万来堂日記3rd(仮)

万来堂日記2nd( http://d.hatena.ne.jp/banraidou/ )の管理人が、せっかく招待されたのだからとなんとなく移行したブログ。

「天冥の標3 アウレーリア一統」の間違ったあらすじ

というわけで、「男の娘は戦艦館長!? 3 天冥の標」を読了しました。

僕はサー・アダムス・アウレーリア。よく間違われるけど、歴とした男性。
世に名高い宇宙戦艦エスレルの少年艦長!
頼りがいのあるカレン・ミクマックとの禁断の(!)関係も好調。僕たちが組めば、太陽系に敵う海賊なんていないさ!

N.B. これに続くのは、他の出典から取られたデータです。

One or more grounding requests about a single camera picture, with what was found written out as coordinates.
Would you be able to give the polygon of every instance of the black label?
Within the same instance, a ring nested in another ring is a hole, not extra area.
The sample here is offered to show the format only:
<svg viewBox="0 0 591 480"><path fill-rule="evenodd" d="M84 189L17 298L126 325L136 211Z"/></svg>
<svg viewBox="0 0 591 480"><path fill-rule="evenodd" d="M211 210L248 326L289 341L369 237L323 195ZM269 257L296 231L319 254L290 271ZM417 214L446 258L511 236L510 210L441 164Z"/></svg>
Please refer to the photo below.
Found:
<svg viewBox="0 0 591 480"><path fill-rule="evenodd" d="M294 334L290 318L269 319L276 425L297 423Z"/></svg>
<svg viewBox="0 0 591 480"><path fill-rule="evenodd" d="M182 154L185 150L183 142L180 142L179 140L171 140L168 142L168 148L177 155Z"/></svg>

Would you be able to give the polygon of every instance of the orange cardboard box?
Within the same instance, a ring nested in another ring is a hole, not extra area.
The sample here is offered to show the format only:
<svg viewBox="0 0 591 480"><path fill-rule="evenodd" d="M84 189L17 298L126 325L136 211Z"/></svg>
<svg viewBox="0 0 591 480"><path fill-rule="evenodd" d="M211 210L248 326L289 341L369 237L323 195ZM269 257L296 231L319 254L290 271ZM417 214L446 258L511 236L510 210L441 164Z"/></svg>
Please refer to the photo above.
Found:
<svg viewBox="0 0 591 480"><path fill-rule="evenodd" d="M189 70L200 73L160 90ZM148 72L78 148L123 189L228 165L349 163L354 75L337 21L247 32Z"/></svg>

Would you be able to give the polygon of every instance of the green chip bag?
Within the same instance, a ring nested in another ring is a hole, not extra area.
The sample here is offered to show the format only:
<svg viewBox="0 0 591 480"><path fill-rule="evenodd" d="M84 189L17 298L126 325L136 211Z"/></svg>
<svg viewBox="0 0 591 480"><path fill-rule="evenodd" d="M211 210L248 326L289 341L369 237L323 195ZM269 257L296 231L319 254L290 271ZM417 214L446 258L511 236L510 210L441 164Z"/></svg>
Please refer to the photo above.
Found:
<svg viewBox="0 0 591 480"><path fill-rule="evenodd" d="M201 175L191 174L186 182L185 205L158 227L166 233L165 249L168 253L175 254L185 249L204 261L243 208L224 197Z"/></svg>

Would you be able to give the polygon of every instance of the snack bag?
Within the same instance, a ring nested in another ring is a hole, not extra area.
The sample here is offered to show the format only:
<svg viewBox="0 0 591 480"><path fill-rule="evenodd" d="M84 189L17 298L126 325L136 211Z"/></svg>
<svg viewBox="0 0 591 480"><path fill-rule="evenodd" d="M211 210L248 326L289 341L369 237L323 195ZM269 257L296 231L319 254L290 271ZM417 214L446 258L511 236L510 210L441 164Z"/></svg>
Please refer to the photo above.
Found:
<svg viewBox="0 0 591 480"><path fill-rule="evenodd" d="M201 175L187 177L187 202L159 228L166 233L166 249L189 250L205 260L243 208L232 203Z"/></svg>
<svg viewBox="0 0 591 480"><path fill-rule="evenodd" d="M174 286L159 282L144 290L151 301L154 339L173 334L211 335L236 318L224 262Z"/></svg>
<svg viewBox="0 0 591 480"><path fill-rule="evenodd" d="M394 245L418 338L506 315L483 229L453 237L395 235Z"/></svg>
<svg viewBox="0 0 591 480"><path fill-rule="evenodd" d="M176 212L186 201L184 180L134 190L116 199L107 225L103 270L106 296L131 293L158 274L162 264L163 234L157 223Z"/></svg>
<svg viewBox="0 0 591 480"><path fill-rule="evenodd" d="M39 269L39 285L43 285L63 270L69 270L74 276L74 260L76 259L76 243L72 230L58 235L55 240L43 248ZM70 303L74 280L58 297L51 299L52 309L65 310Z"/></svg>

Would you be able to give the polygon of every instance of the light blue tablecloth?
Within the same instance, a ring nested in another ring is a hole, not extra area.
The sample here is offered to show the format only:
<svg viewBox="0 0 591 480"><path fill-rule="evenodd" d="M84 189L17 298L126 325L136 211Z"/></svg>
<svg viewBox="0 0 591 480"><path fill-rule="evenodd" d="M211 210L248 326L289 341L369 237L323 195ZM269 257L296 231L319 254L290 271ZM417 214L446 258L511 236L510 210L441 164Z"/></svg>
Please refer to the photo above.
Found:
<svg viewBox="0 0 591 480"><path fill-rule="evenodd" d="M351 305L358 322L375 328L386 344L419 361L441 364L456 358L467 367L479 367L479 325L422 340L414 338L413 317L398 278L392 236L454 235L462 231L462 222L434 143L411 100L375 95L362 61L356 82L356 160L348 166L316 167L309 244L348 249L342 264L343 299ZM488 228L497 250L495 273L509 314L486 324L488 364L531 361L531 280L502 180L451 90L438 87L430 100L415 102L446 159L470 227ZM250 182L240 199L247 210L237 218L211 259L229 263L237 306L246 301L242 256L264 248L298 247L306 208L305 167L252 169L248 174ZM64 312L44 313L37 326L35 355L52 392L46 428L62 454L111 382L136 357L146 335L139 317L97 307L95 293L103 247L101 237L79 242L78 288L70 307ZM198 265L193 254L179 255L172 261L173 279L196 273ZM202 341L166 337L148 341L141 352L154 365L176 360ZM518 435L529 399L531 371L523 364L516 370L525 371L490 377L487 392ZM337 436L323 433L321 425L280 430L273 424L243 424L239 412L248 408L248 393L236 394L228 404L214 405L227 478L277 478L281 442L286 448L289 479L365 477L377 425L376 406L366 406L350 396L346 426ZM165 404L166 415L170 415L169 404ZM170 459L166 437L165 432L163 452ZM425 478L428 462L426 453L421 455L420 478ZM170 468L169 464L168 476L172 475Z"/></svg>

そんな僕たちの仇敵である海賊の首領につながる情報が思わぬところから飛び込んできたんだ。奮い立つクルーたち。もちろん、僕だって。
でも捜索する先には海賊の罠が待ちかまえて……えっ!? 何このオジサン! 助けてくれたのには礼を言うけど、僕たちについてくるってどういうことさ!?
ロマンスグレーの登場に、恋も宇宙も波乱のヨカン!? 絶好調の第3巻!

えーと、あらすじとしては、それほど間違ったことは書いていないはず……。
実際に書かれているあらすじはこうです。

西暦2310年、小惑星帯を中心に広がった人類のなかでも、ノイジーラント大主教国は肉体改造により真空に適応した《酸素いらず*1》の国だった。海賊狩りの任にあたる強襲砲艦エスレルの艦長サー・アダムス・アウレーリアは、小惑星エウレカに暮らす救世群の人々と出会う。伝説の動力炉ドロテアに繋がる報告書を奪われたという彼らの依頼で、アダムスらは海賊の行方を追うことになるが……。シリーズ第3巻。

おお、なんと硬派な。
実際、硬派なのです。
宇宙で白兵戦やっちゃうことを正当化するための「えいやっ!」という感じの設定や、小惑星帯に広がる人類の多様性のイメージ。徐々に形を成していくシリーズ通しての壮大なスケール感。そして少しずつ明かされ、また深まっていく謎。
それでいて、先にジョークで書いたみたいなあらすじが書けてしまうくらいに軽いノリも併せ持っているのです。ハヤカワ文庫から男の娘が主人公のスペースオペラが出るなんて、想像できた?
巻ごとに趣きが異なるこのシリーズですが、2巻「救世群」が重厚で悲劇的なパンデミックSFであっただけに、この軽さは嬉しい予想外。一服の清涼剤のようであります。
まさに変幻自在のこのシリーズ。先がますます楽しみです。